What is needed:
Copy out each line of the listing below in which the string "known" occurs.

Information provided:
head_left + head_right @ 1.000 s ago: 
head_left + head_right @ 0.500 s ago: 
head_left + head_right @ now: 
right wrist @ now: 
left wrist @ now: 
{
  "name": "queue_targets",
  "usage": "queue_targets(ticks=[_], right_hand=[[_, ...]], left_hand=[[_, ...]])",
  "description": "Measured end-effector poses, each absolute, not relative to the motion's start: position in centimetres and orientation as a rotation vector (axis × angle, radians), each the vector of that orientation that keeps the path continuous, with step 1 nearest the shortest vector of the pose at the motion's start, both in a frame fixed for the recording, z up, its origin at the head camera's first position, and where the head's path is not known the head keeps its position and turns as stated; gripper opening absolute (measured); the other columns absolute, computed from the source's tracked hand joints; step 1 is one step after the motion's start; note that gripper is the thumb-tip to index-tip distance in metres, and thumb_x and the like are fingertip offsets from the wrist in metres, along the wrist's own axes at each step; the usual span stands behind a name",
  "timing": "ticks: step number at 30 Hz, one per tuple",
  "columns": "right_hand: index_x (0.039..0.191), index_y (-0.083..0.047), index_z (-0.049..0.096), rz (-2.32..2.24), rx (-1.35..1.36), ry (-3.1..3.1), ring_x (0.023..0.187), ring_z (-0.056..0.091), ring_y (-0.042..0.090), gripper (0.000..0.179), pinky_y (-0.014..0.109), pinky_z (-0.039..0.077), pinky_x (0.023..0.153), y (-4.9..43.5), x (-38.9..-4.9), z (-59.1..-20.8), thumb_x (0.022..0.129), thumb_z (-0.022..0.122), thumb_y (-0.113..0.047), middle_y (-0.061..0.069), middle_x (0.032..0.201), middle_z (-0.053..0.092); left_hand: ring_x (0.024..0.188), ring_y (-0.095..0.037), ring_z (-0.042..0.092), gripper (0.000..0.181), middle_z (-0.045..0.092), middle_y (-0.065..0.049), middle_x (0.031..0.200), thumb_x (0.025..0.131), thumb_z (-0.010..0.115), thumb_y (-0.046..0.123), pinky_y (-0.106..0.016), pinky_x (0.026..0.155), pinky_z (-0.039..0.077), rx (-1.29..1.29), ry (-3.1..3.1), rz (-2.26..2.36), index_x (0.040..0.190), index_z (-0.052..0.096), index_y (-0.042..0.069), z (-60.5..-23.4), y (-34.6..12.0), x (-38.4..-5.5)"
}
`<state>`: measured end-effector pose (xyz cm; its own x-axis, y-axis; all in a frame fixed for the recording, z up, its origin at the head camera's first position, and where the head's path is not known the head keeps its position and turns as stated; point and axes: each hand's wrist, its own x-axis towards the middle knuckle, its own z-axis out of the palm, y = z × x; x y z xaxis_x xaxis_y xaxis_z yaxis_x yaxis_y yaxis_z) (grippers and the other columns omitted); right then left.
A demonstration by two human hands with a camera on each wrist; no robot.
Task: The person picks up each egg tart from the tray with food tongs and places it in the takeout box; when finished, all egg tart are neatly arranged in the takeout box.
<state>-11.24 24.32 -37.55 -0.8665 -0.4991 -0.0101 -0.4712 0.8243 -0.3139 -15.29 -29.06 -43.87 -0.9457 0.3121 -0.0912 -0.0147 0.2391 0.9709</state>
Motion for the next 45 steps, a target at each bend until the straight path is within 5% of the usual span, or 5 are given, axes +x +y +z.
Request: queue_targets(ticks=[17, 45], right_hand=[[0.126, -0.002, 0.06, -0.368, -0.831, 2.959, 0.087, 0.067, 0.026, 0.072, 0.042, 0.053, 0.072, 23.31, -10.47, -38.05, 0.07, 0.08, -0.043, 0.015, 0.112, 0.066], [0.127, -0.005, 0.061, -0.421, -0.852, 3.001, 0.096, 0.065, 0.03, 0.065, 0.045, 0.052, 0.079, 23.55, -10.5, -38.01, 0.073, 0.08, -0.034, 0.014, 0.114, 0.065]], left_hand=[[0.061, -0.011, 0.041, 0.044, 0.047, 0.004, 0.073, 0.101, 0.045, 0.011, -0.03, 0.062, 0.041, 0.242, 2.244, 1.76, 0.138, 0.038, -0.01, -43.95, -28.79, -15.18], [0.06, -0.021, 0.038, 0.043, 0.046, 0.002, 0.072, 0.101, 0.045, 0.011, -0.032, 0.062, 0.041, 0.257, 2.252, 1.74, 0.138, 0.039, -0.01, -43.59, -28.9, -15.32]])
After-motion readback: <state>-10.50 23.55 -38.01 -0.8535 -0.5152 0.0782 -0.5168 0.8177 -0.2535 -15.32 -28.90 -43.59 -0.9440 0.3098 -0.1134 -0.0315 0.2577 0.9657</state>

Response box:
  "description": "Measured end-effector poses, each absolute, not relative to the motion's start: position in centimetres and orientation as a rotation vector (axis × angle, radians), each the vector of that orientation that keeps the path continuous, with step 1 nearest the shortest vector of the pose at the motion's start, both in a frame fixed for the recording, z up, its origin at the head camera's first position, and where the head's path is not known the head keeps its position and turns as stated; gripper opening absolute (measured); the other columns absolute, computed from the source's tracked hand joints; step 1 is one step after the motion's start; note that gripper is the thumb-tip to index-tip distance in metres, and thumb_x and the like are fingertip offsets from the wrist in metres, along the wrist's own axes at each step; the usual span stands behind a name",
`<state>`: measured end-effector pose (xyz cm; its own x-axis, y-axis; all in a frame fixed for the recording, z up, its origin at the head camera's first position, and where the head's path is not known the head keeps its position and turns as stated; point and axes: each hand's wrist, its own x-axis towards the middle knuckle, its own z-axis out of the palm, y = z × x; x y z xaxis_x xaxis_y xaxis_z yaxis_x yaxis_y yaxis_z) (grippers and the other columns omitted); right then left.

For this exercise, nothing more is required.